Cf = Crust formation

D = slight desquamation

Fr = reduced regrowth of fur

(G) = glossy skin where necrosis and straw-coloured scabbing previously located

Le = loss of skin elasticity

Lf = loss of skin flexibility

(N) = narrow margin of green-coloured dermal necrosis (approx. 2 mm wide) running along bottom edge of treatment side.
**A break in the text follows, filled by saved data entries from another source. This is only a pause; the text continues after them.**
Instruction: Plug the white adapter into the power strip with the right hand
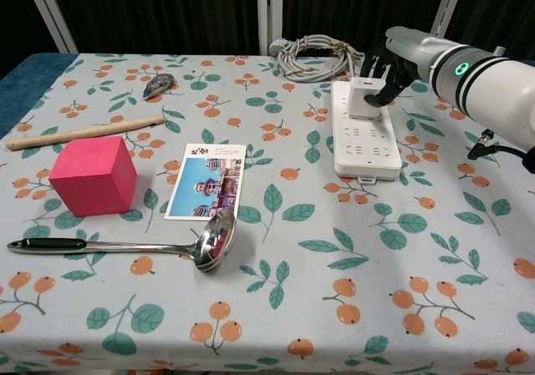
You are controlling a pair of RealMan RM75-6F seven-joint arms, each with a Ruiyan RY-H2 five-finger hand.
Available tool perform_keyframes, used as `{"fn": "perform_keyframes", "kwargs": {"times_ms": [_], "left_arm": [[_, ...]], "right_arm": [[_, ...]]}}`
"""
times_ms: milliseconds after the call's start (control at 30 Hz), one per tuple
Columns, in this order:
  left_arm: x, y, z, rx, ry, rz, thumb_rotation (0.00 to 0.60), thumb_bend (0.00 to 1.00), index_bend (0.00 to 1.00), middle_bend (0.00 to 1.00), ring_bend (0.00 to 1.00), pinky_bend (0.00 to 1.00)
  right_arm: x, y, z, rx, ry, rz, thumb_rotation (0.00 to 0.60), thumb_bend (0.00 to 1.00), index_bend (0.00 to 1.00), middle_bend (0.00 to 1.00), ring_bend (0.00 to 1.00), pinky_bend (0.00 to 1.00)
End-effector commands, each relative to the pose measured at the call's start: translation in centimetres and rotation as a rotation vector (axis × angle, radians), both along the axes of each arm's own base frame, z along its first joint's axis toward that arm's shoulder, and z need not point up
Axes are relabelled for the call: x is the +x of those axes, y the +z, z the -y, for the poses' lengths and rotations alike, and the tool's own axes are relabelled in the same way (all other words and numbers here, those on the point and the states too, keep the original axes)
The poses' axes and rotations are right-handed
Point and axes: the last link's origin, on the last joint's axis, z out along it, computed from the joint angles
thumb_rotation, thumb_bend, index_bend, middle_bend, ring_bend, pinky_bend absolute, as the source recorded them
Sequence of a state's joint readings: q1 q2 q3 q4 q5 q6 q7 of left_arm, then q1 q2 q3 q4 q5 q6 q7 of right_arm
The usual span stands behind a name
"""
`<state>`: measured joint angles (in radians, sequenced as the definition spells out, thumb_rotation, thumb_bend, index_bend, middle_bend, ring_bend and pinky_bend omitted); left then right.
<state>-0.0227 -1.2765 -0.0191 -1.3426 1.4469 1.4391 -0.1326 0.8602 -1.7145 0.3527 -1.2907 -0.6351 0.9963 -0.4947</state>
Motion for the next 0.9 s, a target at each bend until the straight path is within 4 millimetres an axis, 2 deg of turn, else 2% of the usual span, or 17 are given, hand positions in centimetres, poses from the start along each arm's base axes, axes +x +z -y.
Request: {"fn": "perform_keyframes", "kwargs": {"times_ms": [33, 767, 900], "left_arm": [[-0.1, 0.0, 0.0, 0.001, 0.003, 0.0, 0.6, 0.06, 0.06, 0.0, 0.0, 0.0], [-0.1, -0.1, -0.1, -0.004, 0.005, 0.002, 0.6, 0.06, 0.06, 0.0, 0.0, 0.0], [-0.1, -0.1, -0.1, -0.002, 0.005, 0.002, 0.6, 0.06, 0.06, 0.0, 0.0, 0.0]], "right_arm": [[0.0, -0.4, 0.2, 0.002, 0.0, 0.004, 0.6, 0.54, 0.83, 0.67, 0.39, 0.0], [-1.5, -1.0, 0.0, -0.004, -0.012, -0.006, 0.6, 0.55, 0.85, 0.67, 0.39, 0.0], [-1.5, -0.6, -0.1, -0.007, -0.003, 0.008, 0.6, 0.55, 0.8, 0.66, 0.38, 0.0]]}}
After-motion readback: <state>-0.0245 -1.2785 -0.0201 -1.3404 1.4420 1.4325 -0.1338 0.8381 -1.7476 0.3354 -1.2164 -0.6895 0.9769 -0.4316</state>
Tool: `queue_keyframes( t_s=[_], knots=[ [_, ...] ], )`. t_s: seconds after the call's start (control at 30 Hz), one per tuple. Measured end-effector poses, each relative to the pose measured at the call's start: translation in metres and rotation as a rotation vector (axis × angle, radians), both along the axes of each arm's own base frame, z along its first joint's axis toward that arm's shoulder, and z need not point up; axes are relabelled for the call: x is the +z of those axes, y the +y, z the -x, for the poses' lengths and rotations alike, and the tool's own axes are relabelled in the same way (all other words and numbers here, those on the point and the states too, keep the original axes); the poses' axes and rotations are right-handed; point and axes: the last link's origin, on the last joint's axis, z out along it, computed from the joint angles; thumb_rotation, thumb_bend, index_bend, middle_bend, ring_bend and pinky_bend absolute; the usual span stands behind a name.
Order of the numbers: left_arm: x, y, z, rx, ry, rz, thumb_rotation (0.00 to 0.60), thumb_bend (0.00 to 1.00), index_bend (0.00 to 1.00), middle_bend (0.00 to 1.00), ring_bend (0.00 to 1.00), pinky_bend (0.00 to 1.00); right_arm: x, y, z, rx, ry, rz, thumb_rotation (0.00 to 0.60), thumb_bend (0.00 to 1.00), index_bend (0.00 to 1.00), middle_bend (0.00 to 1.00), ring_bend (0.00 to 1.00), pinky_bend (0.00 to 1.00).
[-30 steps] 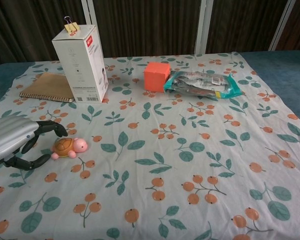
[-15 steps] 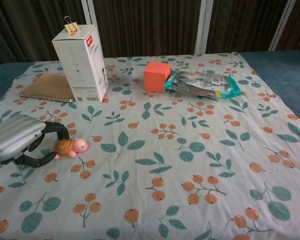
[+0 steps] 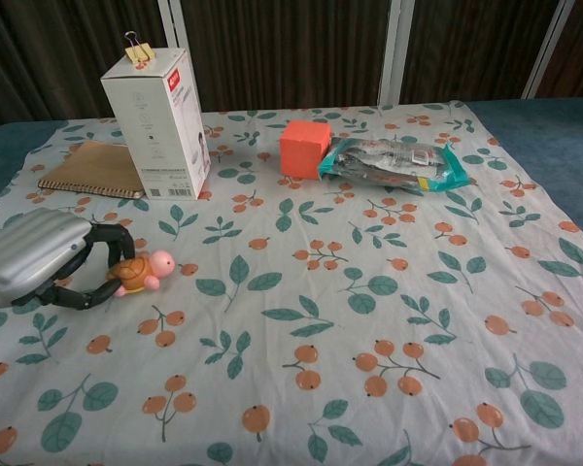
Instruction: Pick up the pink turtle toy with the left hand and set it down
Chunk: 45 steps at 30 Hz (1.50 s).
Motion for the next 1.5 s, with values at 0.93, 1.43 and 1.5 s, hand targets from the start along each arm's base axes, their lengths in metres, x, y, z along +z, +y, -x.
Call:
queue_keyframes(
  t_s=[0.93,1.43,1.5],
  knots=[
    [0.0,-0.011,-0.007,-0.017,-0.017,0.106,0.6,0.39,0.22,0.12,0.73,0.82,-0.001,0.002,-0.001,-0.002,-0.021,-0.013,0.6,0.21,0.0,0.0,0.0,0.0],
    [-0.018,0.02,-0.028,-0.055,0.034,0.131,0.6,0.39,0.25,0.19,0.74,0.82,0.001,0.003,0.0,-0.001,-0.028,-0.022,0.6,0.21,0.0,0.0,0.0,0.0],
    [-0.019,0.022,-0.027,-0.05,0.038,0.128,0.6,0.39,0.28,0.22,0.74,0.83,0.002,0.003,0.0,0.0,-0.029,-0.025,0.6,0.21,0.0,0.0,0.0,0.0]
  ],
)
Grade 2 erythema present over treated area

Oe = oedema extending ventrally below treatment site

(Sp) = area of straw-coloured scabbing where necrosis previously located

Results of the 1 -hour exposure period:

Table 2: The individual scores for erythema/eschar and oedema of the 1 -hour exposure period.
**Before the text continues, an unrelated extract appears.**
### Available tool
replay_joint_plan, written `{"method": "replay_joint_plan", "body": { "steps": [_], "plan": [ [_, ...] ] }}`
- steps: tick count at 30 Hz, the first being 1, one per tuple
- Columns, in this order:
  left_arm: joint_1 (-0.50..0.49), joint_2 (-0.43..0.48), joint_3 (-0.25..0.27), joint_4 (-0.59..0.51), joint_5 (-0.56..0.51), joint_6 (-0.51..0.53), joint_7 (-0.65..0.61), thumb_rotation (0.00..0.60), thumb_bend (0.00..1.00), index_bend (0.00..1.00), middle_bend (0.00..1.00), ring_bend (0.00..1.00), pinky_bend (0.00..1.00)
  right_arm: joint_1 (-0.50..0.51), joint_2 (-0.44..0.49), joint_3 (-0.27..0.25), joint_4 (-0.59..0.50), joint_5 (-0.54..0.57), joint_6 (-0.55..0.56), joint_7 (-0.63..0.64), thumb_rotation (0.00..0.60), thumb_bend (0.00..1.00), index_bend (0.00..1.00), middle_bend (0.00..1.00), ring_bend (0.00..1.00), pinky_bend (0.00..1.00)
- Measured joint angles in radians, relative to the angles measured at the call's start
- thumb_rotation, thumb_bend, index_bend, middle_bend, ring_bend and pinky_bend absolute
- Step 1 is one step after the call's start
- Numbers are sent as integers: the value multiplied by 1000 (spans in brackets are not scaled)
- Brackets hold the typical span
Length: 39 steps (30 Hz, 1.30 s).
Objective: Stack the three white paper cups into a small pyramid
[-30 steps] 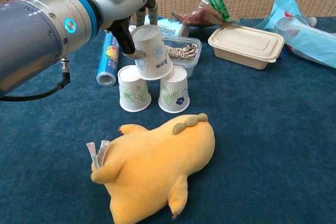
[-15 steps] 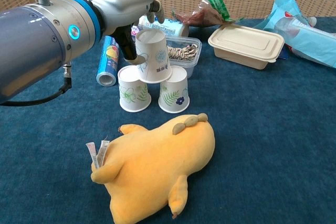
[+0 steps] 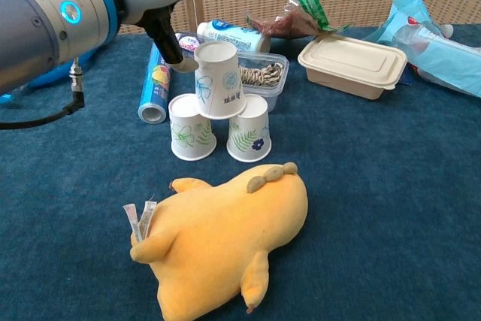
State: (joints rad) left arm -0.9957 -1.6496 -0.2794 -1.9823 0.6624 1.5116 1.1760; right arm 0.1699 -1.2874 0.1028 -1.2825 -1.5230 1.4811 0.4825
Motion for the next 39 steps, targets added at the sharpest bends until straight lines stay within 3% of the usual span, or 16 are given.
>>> {"method": "replay_joint_plan", "body": {
  "steps": [8,12,21,28,34,39],
  "plan": [
    [46,124,30,-44,23,8,-21,600,308,0,0,0,286,0,-1,-2,-1,-3,1,-10,600,41,0,204,149,340],
    [83,204,70,-75,49,-2,-50,600,309,0,0,0,129,-1,-1,-2,-3,-5,5,-14,600,43,0,204,149,339],
    [253,477,269,-121,293,2,-205,600,309,0,0,0,0,0,0,-3,-14,-12,12,-39,600,43,0,204,148,339],
    [428,596,430,-15,493,1,-455,600,309,0,0,0,0,1,0,-8,-26,-24,17,-80,600,42,0,204,149,340],
    [584,620,504,114,601,34,-634,600,309,0,0,0,0,-1,5,-11,-49,-35,31,-131,600,40,0,197,139,287],
    [708,604,528,225,651,78,-771,600,309,3,0,0,0,-5,15,-13,-79,-31,29,-179,600,30,0,144,77,170]
  ]
}}
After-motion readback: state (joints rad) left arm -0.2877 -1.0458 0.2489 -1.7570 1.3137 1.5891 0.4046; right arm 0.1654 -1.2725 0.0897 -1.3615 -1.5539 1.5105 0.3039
Skin Reaction	Observation Time	Individual Scores - Rabbit Number, Sex and Bodyweight
		134 Male (2.82 kg)
		3-minute exposure	1-hour exposure
Erythema/Eschar Formation	1 hour	0	0
	24 hours	0	2
	48 hours	0	2
	72 hours	0	2 Le
	7 days	0	0 Cf
	14 days	0	0
Oedema Formation	1 hour	0	0
	24 hours	0	2
	48 hours	0	1
	72 hours	0	1
	7 days	0	0
	14 days	0	0

Cf = crust formation

Le = loss of skin elasticity

Applicant's summary and conclusion

Interpretation of results:

Category 2 (irritant) based on GHS criteria

Conclusions:

Dihydrolipoic Acid produced a primary irritation index of 4.0 and was classified as a moderate irritant to rabbit skin according to the Draize classification scheme.

Executive summary:

A study (according to OECD 404 and 92/69/EEC B.4) was performed to assess the irritancy potential of Dihydrolipoic Acid to the skin of the New Zealand White rabbit.
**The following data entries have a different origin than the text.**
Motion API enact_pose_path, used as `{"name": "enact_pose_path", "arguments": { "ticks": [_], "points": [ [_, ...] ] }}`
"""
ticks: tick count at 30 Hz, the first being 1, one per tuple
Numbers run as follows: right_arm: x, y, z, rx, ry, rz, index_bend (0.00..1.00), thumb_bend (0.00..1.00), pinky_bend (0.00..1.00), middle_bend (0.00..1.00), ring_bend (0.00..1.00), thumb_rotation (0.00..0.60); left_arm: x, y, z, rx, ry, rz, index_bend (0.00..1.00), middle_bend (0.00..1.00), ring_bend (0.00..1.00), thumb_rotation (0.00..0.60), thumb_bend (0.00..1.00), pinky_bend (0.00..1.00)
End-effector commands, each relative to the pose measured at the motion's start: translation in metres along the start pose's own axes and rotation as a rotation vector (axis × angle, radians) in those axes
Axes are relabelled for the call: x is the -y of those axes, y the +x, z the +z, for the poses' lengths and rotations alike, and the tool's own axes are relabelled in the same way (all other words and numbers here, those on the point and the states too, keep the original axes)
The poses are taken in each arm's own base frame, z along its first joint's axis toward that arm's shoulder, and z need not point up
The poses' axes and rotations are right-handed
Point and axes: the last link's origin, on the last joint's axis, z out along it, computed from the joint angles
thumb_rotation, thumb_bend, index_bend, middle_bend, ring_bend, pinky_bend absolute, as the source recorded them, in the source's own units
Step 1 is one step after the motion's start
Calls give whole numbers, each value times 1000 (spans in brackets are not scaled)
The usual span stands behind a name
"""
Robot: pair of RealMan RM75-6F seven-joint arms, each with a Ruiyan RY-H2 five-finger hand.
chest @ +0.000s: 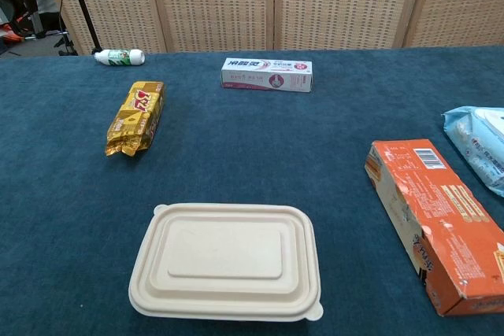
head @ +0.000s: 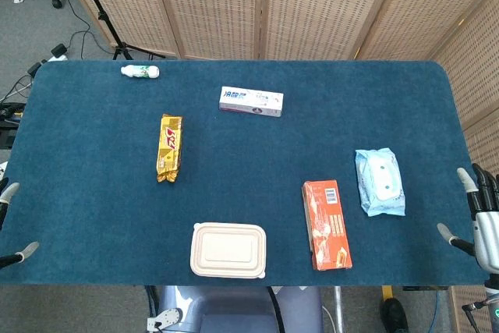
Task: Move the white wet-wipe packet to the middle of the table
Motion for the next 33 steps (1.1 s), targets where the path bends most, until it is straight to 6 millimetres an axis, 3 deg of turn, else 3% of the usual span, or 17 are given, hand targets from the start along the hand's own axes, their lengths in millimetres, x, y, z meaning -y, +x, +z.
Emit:
{"name": "enact_pose_path", "arguments": {
  "ticks": [1, 13, 18, 22, 33],
  "points": [
    [0, 0, 0, 1, 1, -8, 0, 0, 0, 0, 0, 600, 0, 0, -1, -7, -1, 2, 0, 0, 0, 600, 0, 0],
    [3, -3, -1, 116, 8, 41, 0, 0, 0, 0, 0, 600, -2, 0, -3, 18, -20, -12, 0, 0, 0, 600, 0, 0],
    [3, -5, 23, 223, 107, 69, 0, 19, 0, 0, 0, 600, -1, -1, 1, 33, -12, -17, 0, 0, 0, 600, 0, 0],
    [3, -9, 44, 296, 172, 99, 0, 154, 0, 0, 0, 600, 0, 0, 4, 33, -3, -21, 0, 0, 0, 600, 0, 0],
    [10, -69, 90, 412, 203, 16, 0, 194, 0, 0, 0, 600, 2, -1, 11, 45, 23, -24, 0, 0, 0, 600, 0, 0]
  ]
}}
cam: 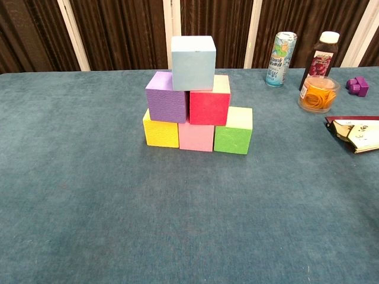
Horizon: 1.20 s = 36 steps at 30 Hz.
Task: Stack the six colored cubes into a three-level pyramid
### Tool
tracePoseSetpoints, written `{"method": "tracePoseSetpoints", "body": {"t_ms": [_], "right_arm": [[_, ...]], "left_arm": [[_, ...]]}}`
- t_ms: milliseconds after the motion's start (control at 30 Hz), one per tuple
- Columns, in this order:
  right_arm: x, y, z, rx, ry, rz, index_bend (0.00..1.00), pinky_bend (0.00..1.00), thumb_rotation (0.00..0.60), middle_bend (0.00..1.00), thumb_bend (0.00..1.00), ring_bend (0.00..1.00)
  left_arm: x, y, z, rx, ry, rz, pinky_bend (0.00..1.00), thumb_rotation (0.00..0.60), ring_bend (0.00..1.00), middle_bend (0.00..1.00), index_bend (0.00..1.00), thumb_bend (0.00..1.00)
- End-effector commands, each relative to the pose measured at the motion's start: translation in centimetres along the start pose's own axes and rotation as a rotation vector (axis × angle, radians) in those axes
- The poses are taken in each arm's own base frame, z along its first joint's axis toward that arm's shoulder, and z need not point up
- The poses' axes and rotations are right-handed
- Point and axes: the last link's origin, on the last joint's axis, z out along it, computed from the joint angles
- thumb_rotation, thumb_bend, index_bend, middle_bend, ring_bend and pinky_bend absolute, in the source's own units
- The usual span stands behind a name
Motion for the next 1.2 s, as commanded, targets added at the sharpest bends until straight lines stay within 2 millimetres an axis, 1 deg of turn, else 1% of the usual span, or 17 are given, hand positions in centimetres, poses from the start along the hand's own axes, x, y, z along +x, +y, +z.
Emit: {"method": "tracePoseSetpoints", "body": {"t_ms": [33, 133, 167, 367, 433, 500, 633, 867, 1000, 1100, 1200], "right_arm": [[-1.2, 3.1, -2.4, -0.033, 0.047, -0.016, 0.12, 0.0, 0.6, 0.09, 0.16, 0.07], [-2.0, 5.3, -3.8, -0.034, 0.096, -0.046, 0.12, 0.0, 0.6, 0.09, 0.16, 0.07], [-2.5, 6.4, -4.5, -0.037, 0.114, -0.054, 0.12, 0.0, 0.6, 0.09, 0.16, 0.07], [-5.1, 11.4, -8.1, -0.022, 0.161, -0.053, 0.12, 0.0, 0.6, 0.09, 0.16, 0.07], [-5.6, 12.6, -9.0, -0.02, 0.177, -0.07, 0.12, 0.0, 0.6, 0.09, 0.16, 0.07], [-5.8, 13.2, -9.5, -0.013, 0.19, -0.08, 0.12, 0.0, 0.6, 0.09, 0.16, 0.07], [-5.2, 13.5, -9.9, 0.021, 0.254, -0.112, 0.12, 0.0, 0.6, 0.09, 0.16, 0.07], [-5.0, 13.9, -10.3, 0.007, 0.247, -0.087, 0.12, 0.0, 0.6, 0.09, 0.16, 0.07], [-5.2, 13.7, -10.4, 0.018, 0.233, -0.085, 0.12, 0.0, 0.6, 0.09, 0.16, 0.07], [-5.4, 13.7, -10.4, 0.015, 0.217, -0.08, 0.12, 0.0, 0.6, 0.09, 0.16, 0.07], [-5.5, 13.8, -10.3, 0.008, 0.208, -0.081, 0.12, 0.0, 0.6, 0.09, 0.16, 0.07]], "left_arm": [[-0.2, 1.6, 1.2, -0.005, -0.021, 0.022, 0.0, 0.6, 0.0, 0.05, 0.1, 0.27], [-0.7, 2.5, 1.4, -0.014, -0.051, 0.031, 0.0, 0.6, 0.0, 0.04, 0.1, 0.27], [-1.0, 2.8, 1.5, -0.021, -0.069, 0.034, 0.0, 0.6, 0.0, 0.04, 0.1, 0.27], [-2.2, 4.8, 1.9, -0.052, -0.154, 0.058, 0.0, 0.6, 0.0, 0.03, 0.1, 0.27], [-2.6, 5.6, 2.0, -0.062, -0.17, 0.064, 0.0, 0.6, 0.0, 0.03, 0.1, 0.27], [-3.0, 6.2, 1.8, -0.068, -0.182, 0.063, 0.0, 0.6, 0.0, 0.02, 0.1, 0.27], [-3.9, 7.6, 1.6, -0.082, -0.199, 0.052, 0.0, 0.6, 0.0, 0.01, 0.1, 0.27], [-5.5, 9.8, 2.0, -0.095, -0.22, 0.033, 0.0, 0.6, 0.0, 0.01, 0.1, 0.27], [-6.3, 11.4, 2.5, -0.106, -0.211, 0.025, 0.0, 0.6, 0.0, 0.0, 0.1, 0.27], [-7.2, 12.7, 3.2, -0.109, -0.216, 0.021, 0.0, 0.6, 0.0, 0.0, 0.09, 0.27], [-7.7, 13.8, 3.9, -0.11, -0.214, 0.014, 0.0, 0.6, 0.0, 0.0, 0.09, 0.27]]}}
A single 4 -hour, semi-occluded application of the test material to the intact skin of three rabbits produced well-defined to moderate to severe erythema and moderate oedema. A thin margin of green-coloured dermal necrosis (approx. 2 mm wide) was noted adjacent to the lower edge of one treatment site with loss of skin elasticity and flexibility, crust formation, reduced regrowth of fur, an area of straw-coloured scabbing, glossy skin and oedema extending ventrally below the treatment site were also noted. Two treated skin sites appeared normal at the 14 -day observation. No evidence of full thickness tissue destruction was noted. 3 -minute and 1 -hour semi-occluded applications of the test material to the intact skin of one rabbit produced no corrosive effects.

Dihydrolipoic Acid produced a primary irritation idex of 4.0 and was classified as a moderate irritant to rabbit skin according to the Draize classification scheme.